# What this task involves:
Begin at the line below that has "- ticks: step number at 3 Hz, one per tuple" and stop after the line that has "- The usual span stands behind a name". Please restate only those lines, word for word.

# Records for this task:

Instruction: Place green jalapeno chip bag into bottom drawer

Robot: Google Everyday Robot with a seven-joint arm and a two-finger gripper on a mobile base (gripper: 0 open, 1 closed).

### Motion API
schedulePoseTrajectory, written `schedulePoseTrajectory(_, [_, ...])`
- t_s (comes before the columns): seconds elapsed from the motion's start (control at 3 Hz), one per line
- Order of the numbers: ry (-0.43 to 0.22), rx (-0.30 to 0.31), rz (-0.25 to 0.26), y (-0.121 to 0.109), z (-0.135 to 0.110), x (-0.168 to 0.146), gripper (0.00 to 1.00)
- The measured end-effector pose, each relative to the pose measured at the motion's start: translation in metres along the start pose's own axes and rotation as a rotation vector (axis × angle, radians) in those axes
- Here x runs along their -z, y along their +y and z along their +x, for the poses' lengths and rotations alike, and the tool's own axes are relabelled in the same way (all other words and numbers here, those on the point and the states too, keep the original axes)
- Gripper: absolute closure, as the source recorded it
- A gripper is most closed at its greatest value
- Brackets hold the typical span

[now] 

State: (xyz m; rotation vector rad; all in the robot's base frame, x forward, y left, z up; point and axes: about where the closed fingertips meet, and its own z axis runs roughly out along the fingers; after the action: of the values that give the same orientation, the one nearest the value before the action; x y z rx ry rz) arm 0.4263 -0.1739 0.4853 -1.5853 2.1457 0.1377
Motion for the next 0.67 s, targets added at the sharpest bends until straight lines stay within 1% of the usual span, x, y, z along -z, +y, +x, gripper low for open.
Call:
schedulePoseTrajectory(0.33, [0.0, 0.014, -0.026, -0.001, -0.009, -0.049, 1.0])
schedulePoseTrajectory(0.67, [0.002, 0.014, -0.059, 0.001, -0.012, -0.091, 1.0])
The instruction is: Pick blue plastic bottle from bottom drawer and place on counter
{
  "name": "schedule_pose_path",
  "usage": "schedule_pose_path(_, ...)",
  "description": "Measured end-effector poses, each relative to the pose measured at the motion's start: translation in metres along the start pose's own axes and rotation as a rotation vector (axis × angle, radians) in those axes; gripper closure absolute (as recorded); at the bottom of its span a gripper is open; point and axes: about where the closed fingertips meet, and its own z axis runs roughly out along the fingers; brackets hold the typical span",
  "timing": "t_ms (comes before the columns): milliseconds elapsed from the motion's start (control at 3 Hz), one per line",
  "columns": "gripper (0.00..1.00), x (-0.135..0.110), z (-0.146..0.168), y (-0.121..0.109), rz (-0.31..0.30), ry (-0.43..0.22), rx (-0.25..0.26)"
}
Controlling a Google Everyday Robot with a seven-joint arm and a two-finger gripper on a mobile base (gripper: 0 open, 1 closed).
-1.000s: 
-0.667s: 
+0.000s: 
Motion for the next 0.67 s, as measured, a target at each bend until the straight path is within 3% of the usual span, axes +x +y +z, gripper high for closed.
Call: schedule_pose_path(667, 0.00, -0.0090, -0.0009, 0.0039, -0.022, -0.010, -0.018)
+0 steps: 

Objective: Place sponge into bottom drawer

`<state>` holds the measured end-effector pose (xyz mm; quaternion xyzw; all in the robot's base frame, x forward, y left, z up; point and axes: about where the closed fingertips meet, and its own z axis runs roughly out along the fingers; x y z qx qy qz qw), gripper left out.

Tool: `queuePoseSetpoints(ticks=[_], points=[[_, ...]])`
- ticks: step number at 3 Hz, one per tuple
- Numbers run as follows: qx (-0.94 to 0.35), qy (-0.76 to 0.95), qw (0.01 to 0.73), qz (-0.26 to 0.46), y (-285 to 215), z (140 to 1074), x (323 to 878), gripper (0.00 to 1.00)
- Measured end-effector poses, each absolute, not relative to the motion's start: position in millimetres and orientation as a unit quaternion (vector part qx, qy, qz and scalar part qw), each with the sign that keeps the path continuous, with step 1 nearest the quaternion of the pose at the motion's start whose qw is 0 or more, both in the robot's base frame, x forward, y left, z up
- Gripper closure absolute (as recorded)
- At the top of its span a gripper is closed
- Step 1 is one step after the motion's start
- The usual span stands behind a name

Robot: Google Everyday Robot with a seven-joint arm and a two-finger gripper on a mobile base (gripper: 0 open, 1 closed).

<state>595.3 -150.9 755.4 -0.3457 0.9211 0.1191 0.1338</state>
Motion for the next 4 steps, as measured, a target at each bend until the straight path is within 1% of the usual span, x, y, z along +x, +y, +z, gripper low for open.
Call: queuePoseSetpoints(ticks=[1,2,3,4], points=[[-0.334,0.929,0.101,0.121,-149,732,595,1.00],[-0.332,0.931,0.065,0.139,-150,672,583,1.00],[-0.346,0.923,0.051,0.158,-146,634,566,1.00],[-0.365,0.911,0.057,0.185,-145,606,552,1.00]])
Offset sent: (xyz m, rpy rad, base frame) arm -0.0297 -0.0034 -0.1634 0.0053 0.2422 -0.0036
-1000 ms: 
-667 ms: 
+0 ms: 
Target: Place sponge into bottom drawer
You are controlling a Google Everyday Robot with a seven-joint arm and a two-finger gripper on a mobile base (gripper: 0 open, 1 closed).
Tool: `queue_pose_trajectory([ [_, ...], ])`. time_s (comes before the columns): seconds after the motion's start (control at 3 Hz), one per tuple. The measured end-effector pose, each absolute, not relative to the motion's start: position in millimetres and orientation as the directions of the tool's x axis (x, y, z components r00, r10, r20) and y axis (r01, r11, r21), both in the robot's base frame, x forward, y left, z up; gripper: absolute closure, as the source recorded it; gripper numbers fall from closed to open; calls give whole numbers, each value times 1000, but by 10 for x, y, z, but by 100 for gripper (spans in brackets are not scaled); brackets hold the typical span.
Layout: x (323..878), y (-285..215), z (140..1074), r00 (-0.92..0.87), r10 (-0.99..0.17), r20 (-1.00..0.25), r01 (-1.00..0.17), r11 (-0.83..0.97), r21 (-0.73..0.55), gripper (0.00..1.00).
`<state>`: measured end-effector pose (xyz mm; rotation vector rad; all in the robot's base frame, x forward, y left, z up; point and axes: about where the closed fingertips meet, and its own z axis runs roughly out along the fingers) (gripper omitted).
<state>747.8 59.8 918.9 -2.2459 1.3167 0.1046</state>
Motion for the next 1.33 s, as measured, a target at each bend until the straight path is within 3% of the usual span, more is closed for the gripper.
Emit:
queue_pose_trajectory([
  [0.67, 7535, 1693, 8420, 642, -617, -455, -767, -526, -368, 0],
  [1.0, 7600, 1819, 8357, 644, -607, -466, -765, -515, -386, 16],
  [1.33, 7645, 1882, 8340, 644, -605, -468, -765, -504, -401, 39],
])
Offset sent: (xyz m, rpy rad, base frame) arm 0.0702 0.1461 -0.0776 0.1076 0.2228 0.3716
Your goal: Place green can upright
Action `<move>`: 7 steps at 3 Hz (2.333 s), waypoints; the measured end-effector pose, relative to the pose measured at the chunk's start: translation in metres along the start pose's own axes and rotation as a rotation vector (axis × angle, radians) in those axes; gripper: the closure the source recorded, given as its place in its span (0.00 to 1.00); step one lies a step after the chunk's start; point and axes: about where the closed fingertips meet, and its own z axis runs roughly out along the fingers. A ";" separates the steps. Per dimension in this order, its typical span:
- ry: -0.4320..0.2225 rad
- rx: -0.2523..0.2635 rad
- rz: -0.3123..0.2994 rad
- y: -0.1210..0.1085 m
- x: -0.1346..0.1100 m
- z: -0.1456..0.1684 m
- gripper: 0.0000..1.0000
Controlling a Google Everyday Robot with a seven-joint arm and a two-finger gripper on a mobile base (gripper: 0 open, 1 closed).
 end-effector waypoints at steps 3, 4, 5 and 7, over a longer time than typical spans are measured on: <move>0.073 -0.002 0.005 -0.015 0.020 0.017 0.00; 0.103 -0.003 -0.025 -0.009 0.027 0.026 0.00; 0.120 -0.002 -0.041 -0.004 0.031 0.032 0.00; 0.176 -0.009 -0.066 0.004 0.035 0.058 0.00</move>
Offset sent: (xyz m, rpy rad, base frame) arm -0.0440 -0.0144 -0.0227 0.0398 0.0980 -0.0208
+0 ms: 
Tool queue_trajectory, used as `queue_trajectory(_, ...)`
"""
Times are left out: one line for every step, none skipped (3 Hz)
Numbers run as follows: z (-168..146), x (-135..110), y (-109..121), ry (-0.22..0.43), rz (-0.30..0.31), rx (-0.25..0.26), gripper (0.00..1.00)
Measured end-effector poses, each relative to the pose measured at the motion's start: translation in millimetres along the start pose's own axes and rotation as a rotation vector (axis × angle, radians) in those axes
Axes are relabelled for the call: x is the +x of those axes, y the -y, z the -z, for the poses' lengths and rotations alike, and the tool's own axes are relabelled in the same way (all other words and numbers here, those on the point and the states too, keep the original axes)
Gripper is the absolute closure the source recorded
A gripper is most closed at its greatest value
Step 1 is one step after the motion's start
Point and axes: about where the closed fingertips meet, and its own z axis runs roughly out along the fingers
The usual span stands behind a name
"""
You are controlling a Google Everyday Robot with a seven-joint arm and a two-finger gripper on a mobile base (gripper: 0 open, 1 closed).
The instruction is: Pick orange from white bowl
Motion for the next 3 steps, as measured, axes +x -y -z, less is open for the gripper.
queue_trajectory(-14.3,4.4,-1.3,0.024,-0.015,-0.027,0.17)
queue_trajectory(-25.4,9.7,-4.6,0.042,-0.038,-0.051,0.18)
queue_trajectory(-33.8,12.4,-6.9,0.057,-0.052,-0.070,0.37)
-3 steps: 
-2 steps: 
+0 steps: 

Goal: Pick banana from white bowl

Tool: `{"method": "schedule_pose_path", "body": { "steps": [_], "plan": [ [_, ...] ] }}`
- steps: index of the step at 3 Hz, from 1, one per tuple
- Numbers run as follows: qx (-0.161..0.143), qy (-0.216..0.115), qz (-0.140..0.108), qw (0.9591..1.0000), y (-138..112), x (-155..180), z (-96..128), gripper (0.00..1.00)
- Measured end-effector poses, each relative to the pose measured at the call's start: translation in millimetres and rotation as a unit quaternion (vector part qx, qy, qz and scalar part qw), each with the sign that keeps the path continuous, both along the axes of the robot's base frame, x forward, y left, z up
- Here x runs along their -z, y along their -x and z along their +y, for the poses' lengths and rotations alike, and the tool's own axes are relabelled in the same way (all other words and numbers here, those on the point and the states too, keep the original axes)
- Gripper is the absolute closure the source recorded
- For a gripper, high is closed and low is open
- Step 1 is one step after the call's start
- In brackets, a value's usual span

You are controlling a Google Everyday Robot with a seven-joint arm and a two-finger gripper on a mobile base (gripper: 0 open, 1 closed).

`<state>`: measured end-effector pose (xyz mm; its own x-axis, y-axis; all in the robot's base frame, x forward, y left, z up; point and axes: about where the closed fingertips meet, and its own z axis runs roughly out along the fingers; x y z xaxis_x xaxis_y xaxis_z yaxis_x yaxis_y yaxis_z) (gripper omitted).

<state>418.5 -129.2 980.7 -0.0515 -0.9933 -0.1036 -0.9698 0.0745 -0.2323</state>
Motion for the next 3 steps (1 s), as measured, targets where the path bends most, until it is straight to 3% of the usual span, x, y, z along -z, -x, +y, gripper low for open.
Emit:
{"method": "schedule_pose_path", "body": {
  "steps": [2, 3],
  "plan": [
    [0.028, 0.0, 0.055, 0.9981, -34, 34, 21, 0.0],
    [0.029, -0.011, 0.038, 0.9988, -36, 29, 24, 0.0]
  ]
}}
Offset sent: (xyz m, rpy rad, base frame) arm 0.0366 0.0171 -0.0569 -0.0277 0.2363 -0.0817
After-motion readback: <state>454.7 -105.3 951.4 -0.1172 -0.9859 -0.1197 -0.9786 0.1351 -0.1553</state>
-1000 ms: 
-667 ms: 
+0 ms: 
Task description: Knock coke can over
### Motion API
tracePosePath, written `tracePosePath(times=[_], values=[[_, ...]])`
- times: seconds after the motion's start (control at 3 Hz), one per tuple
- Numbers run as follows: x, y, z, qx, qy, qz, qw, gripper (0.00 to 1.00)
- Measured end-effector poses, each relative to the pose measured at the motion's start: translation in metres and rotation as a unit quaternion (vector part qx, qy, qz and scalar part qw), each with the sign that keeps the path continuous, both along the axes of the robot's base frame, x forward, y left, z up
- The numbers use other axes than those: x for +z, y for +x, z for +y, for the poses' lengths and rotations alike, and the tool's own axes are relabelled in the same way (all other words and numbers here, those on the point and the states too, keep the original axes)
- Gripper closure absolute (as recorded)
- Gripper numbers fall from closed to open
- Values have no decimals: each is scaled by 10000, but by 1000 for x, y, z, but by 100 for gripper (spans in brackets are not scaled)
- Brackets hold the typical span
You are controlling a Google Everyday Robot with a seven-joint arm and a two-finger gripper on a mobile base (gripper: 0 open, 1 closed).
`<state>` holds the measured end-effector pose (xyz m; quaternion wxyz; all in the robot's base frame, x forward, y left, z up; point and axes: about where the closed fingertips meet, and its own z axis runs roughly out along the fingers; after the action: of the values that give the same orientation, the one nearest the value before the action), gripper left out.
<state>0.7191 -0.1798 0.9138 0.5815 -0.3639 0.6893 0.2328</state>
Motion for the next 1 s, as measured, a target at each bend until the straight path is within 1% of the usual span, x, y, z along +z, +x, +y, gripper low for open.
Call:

# Completed task:
- ticks: step number at 3 Hz, one per tuple
- Numbers run as follows: qx (-0.94 to 0.35), qy (-0.76 to 0.95), qw (0.01 to 0.73), qz (-0.26 to 0.46), y (-285 to 215), z (140 to 1074), x (323 to 878), gripper (0.00 to 1.00)
- Measured end-effector poses, each absolute, not relative to the motion's start: position in millimetres and orientation as a unit quaternion (vector part qx, qy, qz and scalar part qw), each with the sign that keeps the path continuous, with step 1 nearest the quaternion of the pose at the motion's start whose qw is 0 or more, both in the robot's base frame, x forward, y left, z up
- Gripper closure absolute (as recorded)
- At the top of its span a gripper is closed
- Step 1 is one step after the motion's start
- The usual span stands behind a name

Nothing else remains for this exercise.